Of course, Tod still fails at killing the Zombie so he calls OctoG123 using a video chat option on the Wii U. An old geezer in a yellow sweater appears on the TV screen and gives his “best friend” Tod the final tip he needs to get past the boss. Tod defeats the Zombie and then proceeds to jumps around joyfully like an idiot.



After this hilariously awful skit is over, Iwata thankfully comes back onscreen to return the presentation to tolerability. “I think you may agree, that was a little different,” he says (yeah, no crap Iwata)

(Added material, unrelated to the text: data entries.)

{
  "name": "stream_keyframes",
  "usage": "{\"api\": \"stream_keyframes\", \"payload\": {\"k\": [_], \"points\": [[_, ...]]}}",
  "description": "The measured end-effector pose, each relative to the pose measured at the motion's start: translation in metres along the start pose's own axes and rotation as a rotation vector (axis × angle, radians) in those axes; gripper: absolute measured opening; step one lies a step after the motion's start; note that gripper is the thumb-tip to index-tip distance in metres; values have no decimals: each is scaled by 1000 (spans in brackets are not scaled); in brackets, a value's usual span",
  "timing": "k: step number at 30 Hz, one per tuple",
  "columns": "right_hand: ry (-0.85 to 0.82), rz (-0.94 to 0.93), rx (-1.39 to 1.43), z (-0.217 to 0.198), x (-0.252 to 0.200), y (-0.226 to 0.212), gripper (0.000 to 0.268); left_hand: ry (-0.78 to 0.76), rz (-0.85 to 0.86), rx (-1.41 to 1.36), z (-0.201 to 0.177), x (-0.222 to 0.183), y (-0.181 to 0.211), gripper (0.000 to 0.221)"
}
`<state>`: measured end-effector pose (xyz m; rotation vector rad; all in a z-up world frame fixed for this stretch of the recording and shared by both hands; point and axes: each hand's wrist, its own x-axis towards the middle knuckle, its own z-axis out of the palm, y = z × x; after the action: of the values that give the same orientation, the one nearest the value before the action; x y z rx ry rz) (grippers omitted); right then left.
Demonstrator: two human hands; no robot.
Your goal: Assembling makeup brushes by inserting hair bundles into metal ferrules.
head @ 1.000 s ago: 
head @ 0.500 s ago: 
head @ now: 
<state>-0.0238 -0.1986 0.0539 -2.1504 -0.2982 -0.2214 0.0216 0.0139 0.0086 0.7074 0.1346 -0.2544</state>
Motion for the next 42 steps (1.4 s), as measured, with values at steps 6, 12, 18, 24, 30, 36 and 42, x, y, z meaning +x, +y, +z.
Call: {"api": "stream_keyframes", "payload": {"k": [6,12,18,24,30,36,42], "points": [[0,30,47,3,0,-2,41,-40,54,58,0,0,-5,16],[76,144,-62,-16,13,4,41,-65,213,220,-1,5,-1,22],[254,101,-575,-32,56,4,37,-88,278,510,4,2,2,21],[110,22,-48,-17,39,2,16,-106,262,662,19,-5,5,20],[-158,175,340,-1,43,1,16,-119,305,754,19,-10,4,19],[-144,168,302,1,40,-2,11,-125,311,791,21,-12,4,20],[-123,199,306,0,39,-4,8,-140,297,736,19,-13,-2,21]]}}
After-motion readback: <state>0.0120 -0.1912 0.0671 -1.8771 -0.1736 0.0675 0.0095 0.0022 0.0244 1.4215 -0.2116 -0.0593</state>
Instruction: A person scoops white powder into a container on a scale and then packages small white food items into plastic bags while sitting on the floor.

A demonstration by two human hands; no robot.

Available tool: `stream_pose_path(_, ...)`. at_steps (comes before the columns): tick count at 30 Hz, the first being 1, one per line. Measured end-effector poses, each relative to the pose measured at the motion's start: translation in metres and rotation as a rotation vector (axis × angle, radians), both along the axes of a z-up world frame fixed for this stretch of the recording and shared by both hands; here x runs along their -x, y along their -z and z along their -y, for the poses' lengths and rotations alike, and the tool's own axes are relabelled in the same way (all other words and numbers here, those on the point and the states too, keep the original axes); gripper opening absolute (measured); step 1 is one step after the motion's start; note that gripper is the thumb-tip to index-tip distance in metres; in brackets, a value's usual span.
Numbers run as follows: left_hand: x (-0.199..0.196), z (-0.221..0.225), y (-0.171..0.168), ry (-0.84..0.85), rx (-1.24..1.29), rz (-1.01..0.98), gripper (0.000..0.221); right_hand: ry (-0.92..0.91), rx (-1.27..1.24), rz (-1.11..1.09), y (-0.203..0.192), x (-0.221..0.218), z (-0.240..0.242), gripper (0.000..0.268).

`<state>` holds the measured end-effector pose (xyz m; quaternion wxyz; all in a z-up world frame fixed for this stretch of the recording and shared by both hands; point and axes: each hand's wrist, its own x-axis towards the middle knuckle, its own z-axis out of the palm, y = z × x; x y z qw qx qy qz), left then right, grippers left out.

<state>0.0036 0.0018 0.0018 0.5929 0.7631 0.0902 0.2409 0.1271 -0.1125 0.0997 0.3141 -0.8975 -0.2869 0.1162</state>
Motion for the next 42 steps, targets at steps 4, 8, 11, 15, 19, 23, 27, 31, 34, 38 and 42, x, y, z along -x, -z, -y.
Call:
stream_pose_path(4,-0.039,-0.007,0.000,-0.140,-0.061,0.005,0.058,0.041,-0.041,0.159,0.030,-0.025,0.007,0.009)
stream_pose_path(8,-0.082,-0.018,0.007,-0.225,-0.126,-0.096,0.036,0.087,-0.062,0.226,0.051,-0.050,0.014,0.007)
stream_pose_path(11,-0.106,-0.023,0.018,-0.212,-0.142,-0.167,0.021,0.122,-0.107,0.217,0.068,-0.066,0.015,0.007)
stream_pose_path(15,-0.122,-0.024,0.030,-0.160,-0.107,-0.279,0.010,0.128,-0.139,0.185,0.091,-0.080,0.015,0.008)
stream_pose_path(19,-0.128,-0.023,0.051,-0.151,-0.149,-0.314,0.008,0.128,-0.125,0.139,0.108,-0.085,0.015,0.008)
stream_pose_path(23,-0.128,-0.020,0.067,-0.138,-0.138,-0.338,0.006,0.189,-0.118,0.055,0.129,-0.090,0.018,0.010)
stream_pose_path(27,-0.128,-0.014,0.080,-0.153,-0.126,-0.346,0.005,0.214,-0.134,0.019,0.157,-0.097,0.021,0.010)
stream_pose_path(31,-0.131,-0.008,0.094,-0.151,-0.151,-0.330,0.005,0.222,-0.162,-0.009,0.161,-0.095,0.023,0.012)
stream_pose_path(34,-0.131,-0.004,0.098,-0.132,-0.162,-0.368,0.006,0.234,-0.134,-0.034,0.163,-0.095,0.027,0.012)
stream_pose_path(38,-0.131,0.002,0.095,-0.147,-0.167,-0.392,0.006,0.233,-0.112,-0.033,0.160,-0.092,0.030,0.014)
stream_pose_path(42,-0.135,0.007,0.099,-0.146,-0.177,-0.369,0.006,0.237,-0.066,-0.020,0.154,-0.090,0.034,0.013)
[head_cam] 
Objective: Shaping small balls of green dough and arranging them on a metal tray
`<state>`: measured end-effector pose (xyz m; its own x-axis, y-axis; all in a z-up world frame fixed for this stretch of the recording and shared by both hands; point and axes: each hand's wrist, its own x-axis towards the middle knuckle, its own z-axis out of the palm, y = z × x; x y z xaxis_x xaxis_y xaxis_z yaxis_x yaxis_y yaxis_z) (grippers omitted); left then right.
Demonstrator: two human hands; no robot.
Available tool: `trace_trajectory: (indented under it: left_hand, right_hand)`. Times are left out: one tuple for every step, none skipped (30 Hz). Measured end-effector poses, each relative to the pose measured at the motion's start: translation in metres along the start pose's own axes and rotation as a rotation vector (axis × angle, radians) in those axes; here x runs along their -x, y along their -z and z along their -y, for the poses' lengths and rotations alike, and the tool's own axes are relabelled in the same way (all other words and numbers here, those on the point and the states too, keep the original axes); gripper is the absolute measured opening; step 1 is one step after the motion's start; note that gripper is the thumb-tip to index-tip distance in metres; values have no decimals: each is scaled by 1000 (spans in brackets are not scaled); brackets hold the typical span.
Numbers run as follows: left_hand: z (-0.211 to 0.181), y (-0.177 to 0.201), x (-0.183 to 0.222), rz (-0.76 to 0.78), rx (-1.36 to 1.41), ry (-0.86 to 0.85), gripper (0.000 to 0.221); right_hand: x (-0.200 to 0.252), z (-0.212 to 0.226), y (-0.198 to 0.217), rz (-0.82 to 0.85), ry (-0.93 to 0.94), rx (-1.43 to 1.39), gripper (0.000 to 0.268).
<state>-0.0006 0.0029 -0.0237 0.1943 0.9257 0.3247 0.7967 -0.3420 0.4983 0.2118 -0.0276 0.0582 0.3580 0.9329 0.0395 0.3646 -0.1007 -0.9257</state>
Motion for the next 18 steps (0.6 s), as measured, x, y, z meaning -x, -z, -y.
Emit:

Anyway, we move onto Iwata introducing the Wii U startup screen. It features huge crowds of Miis in the background, all of whom represent other players connected to the Wii U network. These are seen gathered around icons representing different games, which is meant to show how many people are currently playing them. Iwata explains that this is the hub of Miiverse, the Wii U’s network communication system. It allows communication between players via text messaging, along with the posting of screenshots and player created content. Other details about the Wii U’s online capabilities are that its network will be used for all future Nintendo hardware and that the Wii U will also have a dedicated Internet Browser. Overall, it really sounds like Nintendo is serious about its online support this time around and is latching onto the social media craze.



I’m glad Nintendo got the reveal of the Wii U’s online components out of the way before their E3 conference. Honestly, I’m not very interested in Miiverse’s socializing capabilities. Nintendo blew their demonstration of it with a god-awful skit and I’ve never even gotten around to hooking my Wii up to the internet anyway. I’m certainly not going to use the Wii U to get gameplay tips when I can just go on GameFAQs or YouTube.



Of course, all this social media nonsense pales in comparison to the real driving point of any game system: its games. These were absent from the mini-conference, though Iwata promised that Nintendo’s actual press conference will be focused entirely on games for the Wii U. Hopefully Nintendo will also shed light on what the Wii U’s specs are, a topic they completely avoided today. While the Wii U certainly looks promising, we’re going to have to wait for Tuesday to see what it’s really capable of.